_The problem:_ Lines from the start of the data through the line containing "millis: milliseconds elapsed" must be given again exactly. Leave the others out.

● ● ● ●

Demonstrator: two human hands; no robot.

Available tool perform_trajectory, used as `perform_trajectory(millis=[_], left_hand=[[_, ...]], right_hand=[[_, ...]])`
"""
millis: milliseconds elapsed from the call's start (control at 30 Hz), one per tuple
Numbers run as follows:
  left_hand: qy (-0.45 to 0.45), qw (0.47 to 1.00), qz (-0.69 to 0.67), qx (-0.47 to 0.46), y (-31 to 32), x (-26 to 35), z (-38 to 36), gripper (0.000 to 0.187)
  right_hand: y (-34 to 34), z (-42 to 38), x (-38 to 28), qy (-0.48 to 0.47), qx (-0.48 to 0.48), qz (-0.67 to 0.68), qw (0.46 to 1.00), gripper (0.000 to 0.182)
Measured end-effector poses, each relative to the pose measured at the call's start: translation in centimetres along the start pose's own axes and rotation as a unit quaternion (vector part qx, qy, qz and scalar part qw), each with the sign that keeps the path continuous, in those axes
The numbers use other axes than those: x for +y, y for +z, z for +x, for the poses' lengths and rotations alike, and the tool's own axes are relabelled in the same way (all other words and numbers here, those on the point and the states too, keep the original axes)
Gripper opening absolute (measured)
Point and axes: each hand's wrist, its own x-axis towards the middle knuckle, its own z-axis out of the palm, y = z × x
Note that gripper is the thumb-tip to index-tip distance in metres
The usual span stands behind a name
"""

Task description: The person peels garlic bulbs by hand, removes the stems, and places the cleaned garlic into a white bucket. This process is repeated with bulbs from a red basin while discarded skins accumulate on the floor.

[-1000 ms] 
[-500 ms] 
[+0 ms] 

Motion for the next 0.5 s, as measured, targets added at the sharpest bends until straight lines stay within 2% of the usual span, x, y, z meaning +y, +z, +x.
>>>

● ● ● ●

_Answer space:_
Demonstrator: two human hands; no robot.

Available tool perform_trajectory, used as `perform_trajectory(millis=[_], left_hand=[[_, ...]], right_hand=[[_, ...]])`
"""
millis: milliseconds elapsed from the call's start (control at 30 Hz), one per tuple

The response to the exercise is complete.